WHAT THE TASK ASKS:
Omit the pictures and return every entry exactly as written.

INPUT DATA:
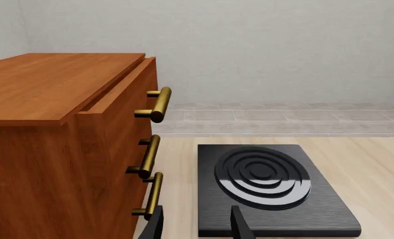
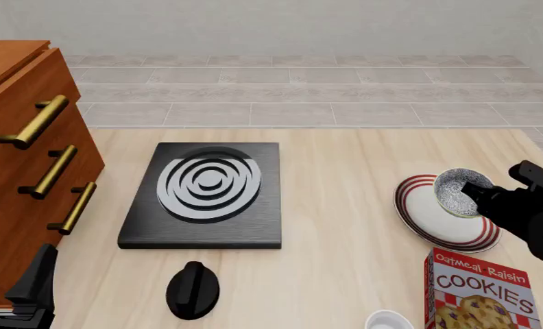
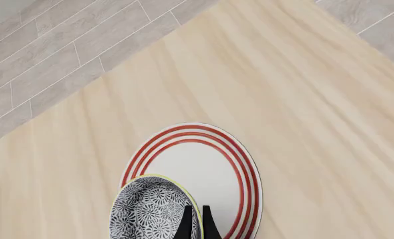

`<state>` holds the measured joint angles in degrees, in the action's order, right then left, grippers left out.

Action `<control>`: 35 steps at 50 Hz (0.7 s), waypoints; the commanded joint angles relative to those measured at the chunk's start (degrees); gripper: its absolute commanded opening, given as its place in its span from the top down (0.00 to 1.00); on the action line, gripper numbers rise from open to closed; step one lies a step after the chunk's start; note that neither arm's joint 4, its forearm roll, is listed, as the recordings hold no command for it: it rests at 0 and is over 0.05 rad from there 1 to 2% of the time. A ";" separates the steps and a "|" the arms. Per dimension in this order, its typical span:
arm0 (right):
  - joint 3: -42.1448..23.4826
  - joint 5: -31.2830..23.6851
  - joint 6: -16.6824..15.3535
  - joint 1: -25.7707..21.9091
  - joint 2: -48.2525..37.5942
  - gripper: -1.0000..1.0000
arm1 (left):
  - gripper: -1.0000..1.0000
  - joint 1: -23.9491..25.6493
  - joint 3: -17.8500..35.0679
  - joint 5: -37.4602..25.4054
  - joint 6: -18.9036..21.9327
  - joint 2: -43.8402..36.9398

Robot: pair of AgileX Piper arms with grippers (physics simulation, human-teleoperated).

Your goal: Pick the akita bowl on the cookies box and place it on the plate.

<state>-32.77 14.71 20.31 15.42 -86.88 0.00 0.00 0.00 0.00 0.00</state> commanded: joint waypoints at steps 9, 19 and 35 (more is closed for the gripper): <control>-2.57 -0.38 -1.05 0.40 -2.80 1.00 | 0.00 0.00 0.00 0.00 0.00 0.00; -3.46 -0.27 -1.53 0.40 -4.41 1.00 | 0.00 0.00 0.00 0.00 0.00 0.00; -5.23 0.11 -3.25 0.33 -7.66 1.00 | 0.00 0.00 0.00 0.00 0.00 0.00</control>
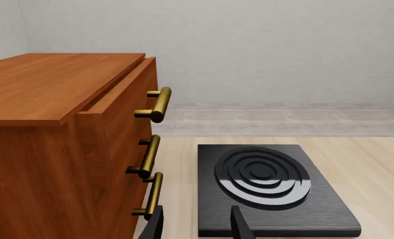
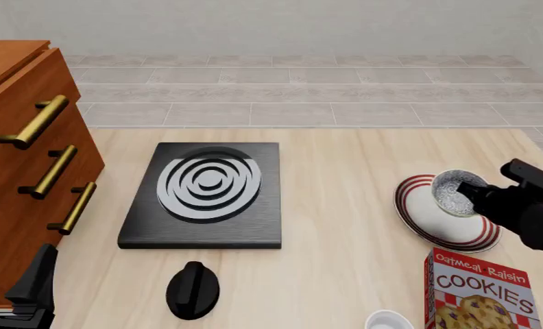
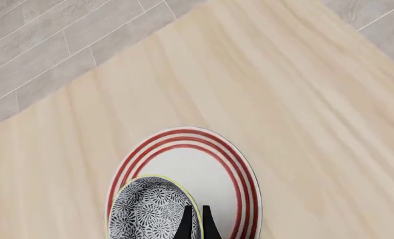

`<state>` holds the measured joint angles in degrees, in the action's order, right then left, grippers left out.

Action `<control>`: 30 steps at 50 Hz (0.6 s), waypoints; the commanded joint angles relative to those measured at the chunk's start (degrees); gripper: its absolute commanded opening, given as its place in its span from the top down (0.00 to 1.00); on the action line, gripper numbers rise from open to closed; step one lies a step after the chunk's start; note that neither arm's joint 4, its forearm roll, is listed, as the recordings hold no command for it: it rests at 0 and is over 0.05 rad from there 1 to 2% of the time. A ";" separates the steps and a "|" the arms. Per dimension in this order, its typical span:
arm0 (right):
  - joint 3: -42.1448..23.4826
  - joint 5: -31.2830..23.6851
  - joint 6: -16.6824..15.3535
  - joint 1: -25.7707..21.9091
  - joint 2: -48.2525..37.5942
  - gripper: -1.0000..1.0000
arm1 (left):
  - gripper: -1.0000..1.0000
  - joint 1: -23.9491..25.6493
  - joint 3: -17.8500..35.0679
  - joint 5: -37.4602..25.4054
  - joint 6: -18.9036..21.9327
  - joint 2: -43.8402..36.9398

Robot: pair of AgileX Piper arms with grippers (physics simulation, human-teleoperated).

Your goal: Pick the akita bowl on the cookies box and place it on the plate.

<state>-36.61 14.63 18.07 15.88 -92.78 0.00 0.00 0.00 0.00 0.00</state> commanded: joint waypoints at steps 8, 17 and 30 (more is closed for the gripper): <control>-2.08 0.36 -1.16 -0.46 -3.03 1.00 | 0.00 0.00 0.00 0.00 0.00 0.00; -2.60 0.39 -1.79 -0.38 -3.96 1.00 | 0.00 0.00 0.00 0.00 0.00 0.00; -2.51 1.33 -2.29 -0.26 -5.22 1.00 | 0.00 0.00 0.00 0.00 0.00 0.00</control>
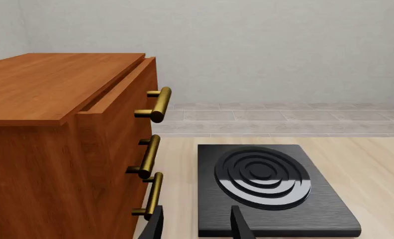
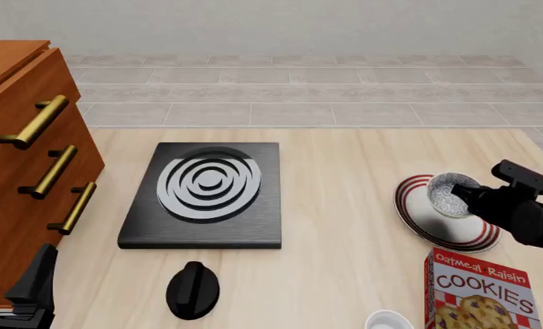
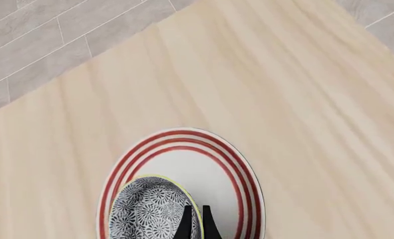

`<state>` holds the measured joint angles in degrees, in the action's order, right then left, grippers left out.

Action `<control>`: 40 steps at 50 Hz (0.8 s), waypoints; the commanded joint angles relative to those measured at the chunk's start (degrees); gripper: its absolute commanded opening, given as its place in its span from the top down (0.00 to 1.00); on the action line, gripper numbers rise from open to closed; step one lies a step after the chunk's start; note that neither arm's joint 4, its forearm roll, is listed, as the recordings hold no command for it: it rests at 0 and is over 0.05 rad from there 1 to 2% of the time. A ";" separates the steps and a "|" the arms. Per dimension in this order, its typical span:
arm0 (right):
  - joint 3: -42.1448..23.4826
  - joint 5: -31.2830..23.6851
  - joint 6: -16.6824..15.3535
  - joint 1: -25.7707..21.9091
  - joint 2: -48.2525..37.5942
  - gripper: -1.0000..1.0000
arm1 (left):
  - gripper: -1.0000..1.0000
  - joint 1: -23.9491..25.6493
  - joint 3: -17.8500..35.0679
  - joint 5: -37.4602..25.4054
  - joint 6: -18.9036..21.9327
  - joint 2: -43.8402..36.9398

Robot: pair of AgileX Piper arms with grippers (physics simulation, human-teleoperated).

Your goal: Pick the akita bowl on the cookies box and place it on the plate.

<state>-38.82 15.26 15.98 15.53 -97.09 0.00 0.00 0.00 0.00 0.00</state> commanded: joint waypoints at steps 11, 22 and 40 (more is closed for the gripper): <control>-0.16 1.38 -0.46 0.01 -1.93 1.00 | 0.00 0.00 0.00 0.00 0.00 0.00; 0.03 2.26 -0.25 0.05 -3.20 1.00 | 0.00 0.00 0.00 0.00 0.00 0.00; 0.16 3.00 -0.02 -0.09 -3.94 1.00 | 0.00 0.00 0.00 0.00 0.00 0.00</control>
<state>-38.55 17.65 15.49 15.51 -100.66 0.00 0.00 0.00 0.00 0.00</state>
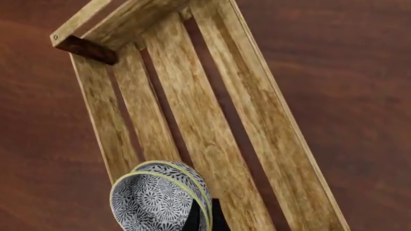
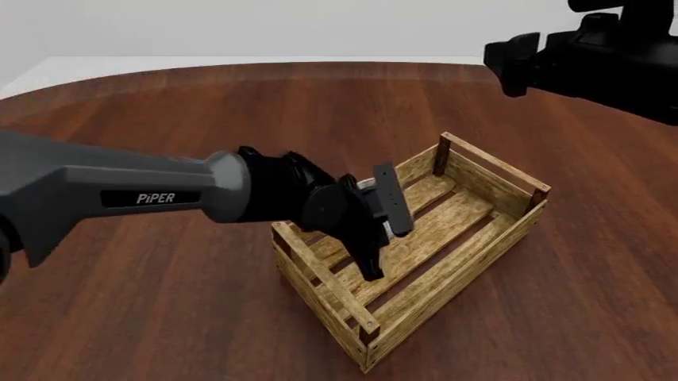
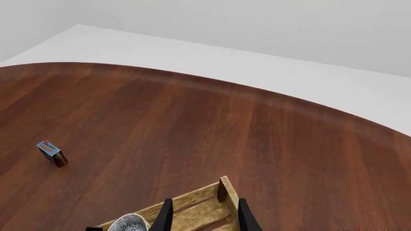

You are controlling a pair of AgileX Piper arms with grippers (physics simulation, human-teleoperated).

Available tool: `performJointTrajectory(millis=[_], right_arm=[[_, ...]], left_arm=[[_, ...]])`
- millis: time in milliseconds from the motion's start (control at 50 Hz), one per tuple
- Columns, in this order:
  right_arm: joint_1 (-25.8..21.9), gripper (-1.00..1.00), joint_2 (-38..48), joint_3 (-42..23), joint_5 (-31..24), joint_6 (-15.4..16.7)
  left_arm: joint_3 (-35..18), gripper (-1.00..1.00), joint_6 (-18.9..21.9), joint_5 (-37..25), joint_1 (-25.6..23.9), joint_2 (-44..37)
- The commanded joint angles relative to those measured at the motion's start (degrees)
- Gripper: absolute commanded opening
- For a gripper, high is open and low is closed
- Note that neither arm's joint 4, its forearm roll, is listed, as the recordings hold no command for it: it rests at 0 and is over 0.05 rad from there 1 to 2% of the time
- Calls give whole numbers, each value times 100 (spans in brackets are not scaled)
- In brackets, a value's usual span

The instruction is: Stack the right bowl on the left bowl and place them in the tray.

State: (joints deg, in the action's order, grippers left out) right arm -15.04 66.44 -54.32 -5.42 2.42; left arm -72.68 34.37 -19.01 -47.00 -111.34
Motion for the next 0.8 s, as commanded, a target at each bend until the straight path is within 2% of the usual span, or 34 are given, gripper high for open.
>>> performJointTrajectory(millis=[20,780,800], right_arm=[[-11,100,4,7,16,-21],[-40,100,-19,10,-7,1],[-37,100,-16,10,-6,5]], left_arm=[[-86,-100,-305,190,3,-180],[-7,-100,-194,337,-33,-507],[-9,100,-190,340,-26,-510]])
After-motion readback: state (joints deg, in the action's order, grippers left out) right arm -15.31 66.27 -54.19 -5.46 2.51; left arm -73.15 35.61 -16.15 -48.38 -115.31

SOLUTION FOR THIS EXERCISE:
`<state>` holds the measured joint angles in degrees, in the action's order, right then left, grippers left out.

Action `<control>`: 35 steps at 50 Hz (0.7 s), waypoints; the commanded joint angles relative to those measured at the chunk's start (degrees); gripper: its absolute commanded opening, given as its place in its span from the top down (0.00 to 1.00); on the action line, gripper numbers rise from open to closed; step one lies a step after the chunk's start; note that neither arm's joint 4, its forearm roll, is listed, as the recordings hold no command for it: it rests at 0 and is over 0.05 rad from there 1 to 2% of the time. A ";" separates the steps and a "|" the arms. Per dimension in this order, its typical span:
arm0 (right):
  - joint 3: -42.1448..23.4826
  - joint 5: -31.2830..23.6851
  - joint 6: -16.6824..15.3535
  - joint 1: -25.7707..21.9091
  - joint 2: -48.2525..37.5942
  - gripper: -1.0000..1.0000
arm1 (left):
  - gripper: -1.0000..1.0000
  - joint 1: -23.9491..25.6493
  - joint 3: -17.8500..35.0679
  - joint 5: -37.4602..25.4054
  - joint 6: -18.9036..21.9327
  - joint 2: -43.8402..36.9398

Robot: pair of AgileX Piper arms with grippers (physics simulation, human-teleoperated).

Your goal: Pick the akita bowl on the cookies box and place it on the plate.

<state>-32.77 14.71 20.31 15.42 -86.88 0.00 0.00 0.00 0.00 0.00</state> commanded: joint waypoints at steps 9, 19 and 35 (more is closed for the gripper): <control>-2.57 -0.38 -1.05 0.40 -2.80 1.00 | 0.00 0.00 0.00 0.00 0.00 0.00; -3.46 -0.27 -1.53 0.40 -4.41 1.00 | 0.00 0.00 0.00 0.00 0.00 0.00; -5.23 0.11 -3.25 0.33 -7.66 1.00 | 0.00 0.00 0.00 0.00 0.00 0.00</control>

`<state>` holds the measured joint angles in degrees, in the action's order, right then left, grippers left out.

Action `<control>`: 30 steps at 50 Hz (0.6 s), waypoints; the commanded joint angles relative to those measured at the chunk's start (degrees); gripper: its absolute commanded opening, given as its place in its span from the top down (0.00 to 1.00); on the action line, gripper numbers rise from open to closed; step one lies a step after the chunk's start; note that neither arm's joint 4, its forearm roll, is listed, as the recordings hold no command for it: it rests at 0 and is over 0.05 rad from there 1 to 2% of the time. A ";" separates the steps and a "|" the arms. Per dimension in this order, its typical span:
arm0 (right):
  - joint 3: -42.1448..23.4826
  - joint 5: -31.2830..23.6851
  - joint 6: -16.6824..15.3535
  - joint 1: -25.7707..21.9091
  - joint 2: -48.2525..37.5942
  - gripper: -1.0000..1.0000
arm1 (left):
  - gripper: -1.0000..1.0000
  - joint 1: -23.9491..25.6493
  - joint 3: -17.8500..35.0679
  - joint 5: -37.4602..25.4054
  - joint 6: -18.9036..21.9327
  - joint 2: -43.8402..36.9398

Robot: pair of AgileX Piper arms with grippers (physics simulation, human-teleoperated).

Your goal: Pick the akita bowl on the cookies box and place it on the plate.

<state>-36.61 14.63 18.07 15.88 -92.78 0.00 0.00 0.00 0.00 0.00</state> commanded: joint waypoints at steps 8, 17 and 30 (more is closed for the gripper): <control>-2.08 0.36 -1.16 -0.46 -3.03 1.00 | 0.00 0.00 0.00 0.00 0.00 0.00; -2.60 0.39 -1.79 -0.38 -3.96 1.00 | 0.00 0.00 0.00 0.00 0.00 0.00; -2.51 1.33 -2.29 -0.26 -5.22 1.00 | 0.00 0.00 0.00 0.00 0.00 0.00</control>

`<state>` holds the measured joint angles in degrees, in the action's order, right then left, grippers left out.

Action `<control>`: 40 steps at 50 Hz (0.8 s), waypoints; the commanded joint angles relative to those measured at the chunk's start (degrees); gripper: its absolute commanded opening, given as its place in its span from the top down (0.00 to 1.00); on the action line, gripper numbers rise from open to closed; step one lies a step after the chunk's start; note that neither arm's joint 4, its forearm roll, is listed, as the recordings hold no command for it: it rests at 0 and is over 0.05 rad from there 1 to 2% of the time. A ";" separates the steps and a "|" the arms. Per dimension in this order, its typical span:
arm0 (right):
  - joint 3: -42.1448..23.4826
  - joint 5: -31.2830..23.6851
  - joint 6: -16.6824..15.3535
  - joint 1: -25.7707..21.9091
  - joint 2: -48.2525..37.5942
  - gripper: -1.0000..1.0000
arm1 (left):
  - gripper: -1.0000..1.0000
  - joint 1: -23.9491..25.6493
  - joint 3: -17.8500..35.0679
  - joint 5: -37.4602..25.4054
  - joint 6: -18.9036..21.9327
  - joint 2: -43.8402..36.9398

Robot: pair of AgileX Piper arms with grippers (physics simulation, human-teleoperated).

Your goal: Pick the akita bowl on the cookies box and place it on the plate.

<state>-38.82 15.26 15.98 15.53 -97.09 0.00 0.00 0.00 0.00 0.00</state> commanded: joint waypoints at steps 11, 22 and 40 (more is closed for the gripper): <control>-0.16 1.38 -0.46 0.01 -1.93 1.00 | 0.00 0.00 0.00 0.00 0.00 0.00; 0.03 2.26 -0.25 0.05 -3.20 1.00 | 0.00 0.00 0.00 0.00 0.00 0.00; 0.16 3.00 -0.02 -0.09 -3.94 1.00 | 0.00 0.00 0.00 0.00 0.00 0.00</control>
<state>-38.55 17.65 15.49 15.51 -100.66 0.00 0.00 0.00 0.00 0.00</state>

You are controlling a pair of AgileX Piper arms with grippers (physics simulation, human-teleoperated).

Available tool: `performJointTrajectory(millis=[_], right_arm=[[_, ...]], left_arm=[[_, ...]])`
- millis: time in milliseconds from the motion's start (control at 50 Hz), one per tuple
- Columns, in this order:
  right_arm: joint_1 (-25.8..21.9), gripper (-1.00..1.00), joint_2 (-38..48), joint_3 (-42..23), joint_5 (-31..24), joint_6 (-15.4..16.7)
  left_arm: joint_3 (-35..18), gripper (-1.00..1.00), joint_6 (-18.9..21.9), joint_5 (-37..25), joint_1 (-25.6..23.9), joint_2 (-44..37)
- The commanded joint angles relative to those measured at the motion's start (degrees)
- Gripper: absolute commanded opening
- For a gripper, high is open and low is closed
- Note that neither arm's joint 4, its forearm roll, is listed, as the recordings hold no command for it: it rests at 0 and is over 0.05 rad from there 1 to 2% of the time
- Calls give whole numbers, each value times 100 (spans in brackets are not scaled)
- In brackets, a value's usual span

The instruction is: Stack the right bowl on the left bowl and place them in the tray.

State: (joints deg, in the action's order, grippers left out) right arm -15.04 66.44 -54.32 -5.42 2.42; left arm -72.68 34.37 -19.01 -47.00 -111.34
Motion for the next 0.8 s, as commanded, a target at each bend until the straight path is within 2% of the usual span, or 34 are given, gripper high for open.
>>> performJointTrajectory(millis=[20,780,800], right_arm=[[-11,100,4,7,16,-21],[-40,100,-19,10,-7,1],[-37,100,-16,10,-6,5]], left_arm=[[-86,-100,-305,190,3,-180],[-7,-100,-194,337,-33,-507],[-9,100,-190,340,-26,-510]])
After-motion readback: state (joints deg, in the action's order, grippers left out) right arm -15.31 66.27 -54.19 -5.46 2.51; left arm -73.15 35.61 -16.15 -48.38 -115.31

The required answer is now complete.